WORK TASK =>
Go through the material and copy each line that includes "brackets".

STORED DATA =>
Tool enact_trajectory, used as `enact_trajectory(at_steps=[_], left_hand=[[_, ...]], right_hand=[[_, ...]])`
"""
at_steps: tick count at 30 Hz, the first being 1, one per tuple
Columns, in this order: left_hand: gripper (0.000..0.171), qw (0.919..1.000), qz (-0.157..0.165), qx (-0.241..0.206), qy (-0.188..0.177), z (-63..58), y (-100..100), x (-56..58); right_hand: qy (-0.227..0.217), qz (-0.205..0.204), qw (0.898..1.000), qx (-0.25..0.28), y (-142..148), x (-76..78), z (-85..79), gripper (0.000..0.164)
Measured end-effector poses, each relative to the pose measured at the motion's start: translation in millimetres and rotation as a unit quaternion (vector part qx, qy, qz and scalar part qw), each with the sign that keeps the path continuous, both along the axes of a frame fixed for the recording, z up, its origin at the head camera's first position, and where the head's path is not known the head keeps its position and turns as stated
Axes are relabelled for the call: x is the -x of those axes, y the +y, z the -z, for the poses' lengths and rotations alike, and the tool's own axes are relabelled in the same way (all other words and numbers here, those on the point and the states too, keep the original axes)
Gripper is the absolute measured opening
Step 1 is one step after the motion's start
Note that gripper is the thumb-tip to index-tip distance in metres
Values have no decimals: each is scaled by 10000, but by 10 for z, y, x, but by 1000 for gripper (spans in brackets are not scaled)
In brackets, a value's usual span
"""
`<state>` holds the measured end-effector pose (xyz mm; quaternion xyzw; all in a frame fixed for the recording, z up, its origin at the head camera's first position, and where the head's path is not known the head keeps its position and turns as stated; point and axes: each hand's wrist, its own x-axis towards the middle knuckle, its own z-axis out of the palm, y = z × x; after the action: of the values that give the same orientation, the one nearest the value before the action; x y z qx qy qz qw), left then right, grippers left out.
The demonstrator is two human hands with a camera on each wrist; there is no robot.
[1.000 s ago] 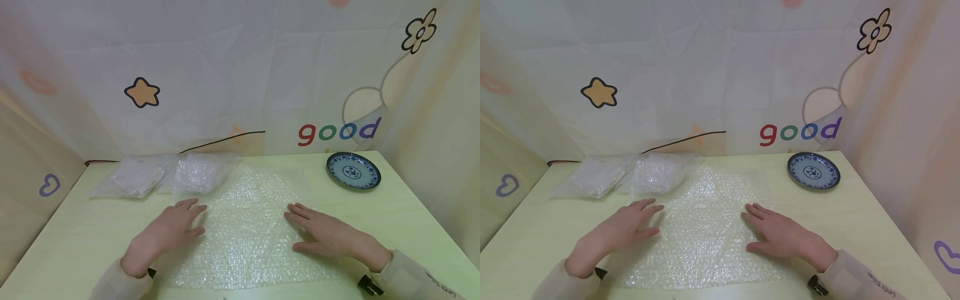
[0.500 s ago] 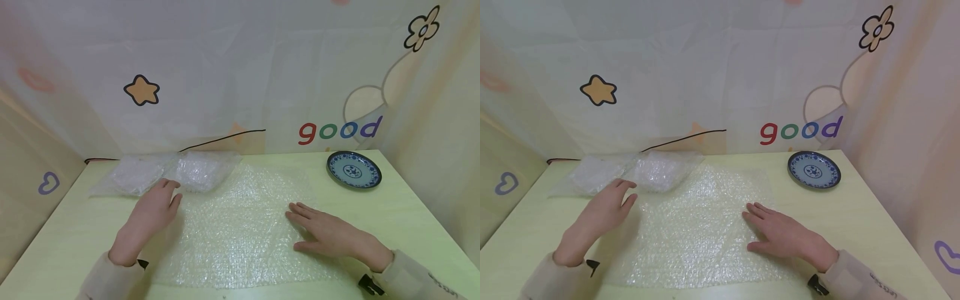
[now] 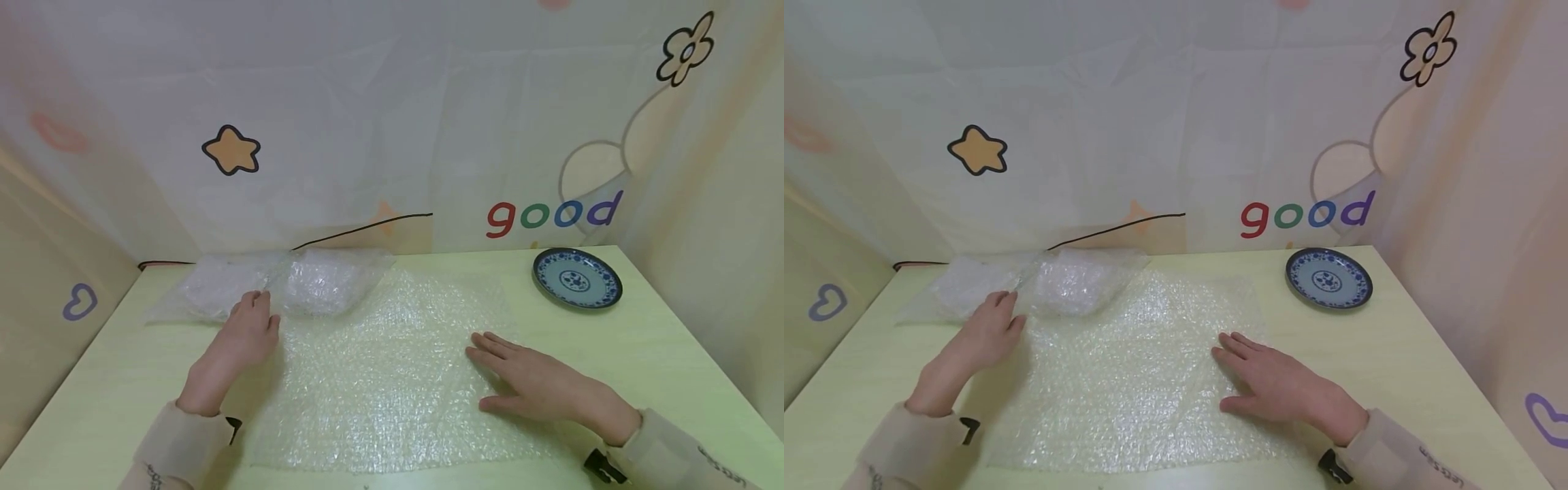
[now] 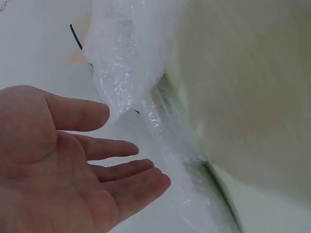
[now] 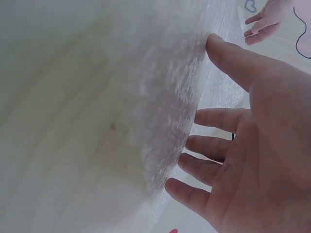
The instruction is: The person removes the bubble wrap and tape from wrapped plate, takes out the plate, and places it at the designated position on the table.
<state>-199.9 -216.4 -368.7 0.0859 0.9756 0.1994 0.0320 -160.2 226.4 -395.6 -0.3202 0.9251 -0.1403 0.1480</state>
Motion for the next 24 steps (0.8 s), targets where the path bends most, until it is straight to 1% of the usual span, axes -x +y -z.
enact_trajectory(at_steps=[4, 9, 13, 17, 21, 24], left_hand=[[55, 9997, 156, 26, -189, 34, -39, 50], [56, 9987, 380, -37, -350, 108, -87, 96], [55, 9984, 513, 35, -247, 162, -107, 111], [54, 9980, 593, 170, -151, 186, -107, 122], [53, 9976, 602, 245, -250, 183, -106, 134], [53, 9974, 622, 249, -254, 175, -109, 136]], right_hand=[[-12, 25, 10000, 6, 2, 3, 5, 84], [23, 0, 10000, 6, 1, 0, -3, 84], [31, -6, 10000, -1, -8, -1, -9, 84], [30, 2, 10000, 1, -9, 1, -8, 84], [41, 0, 10000, 11, -3, 2, 0, 83], [24, 22, 10000, 18, -2, 0, 5, 84]])
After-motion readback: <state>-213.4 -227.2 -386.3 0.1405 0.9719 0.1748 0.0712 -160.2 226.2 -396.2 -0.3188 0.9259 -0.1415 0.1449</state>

EXERCISE RESPONSE =>
Values have no decimals: each is scaled by 10000, but by 10 for z, y, x, but by 1000 for gripper (spans in brackets are not scaled)
In brackets, a value's usual span

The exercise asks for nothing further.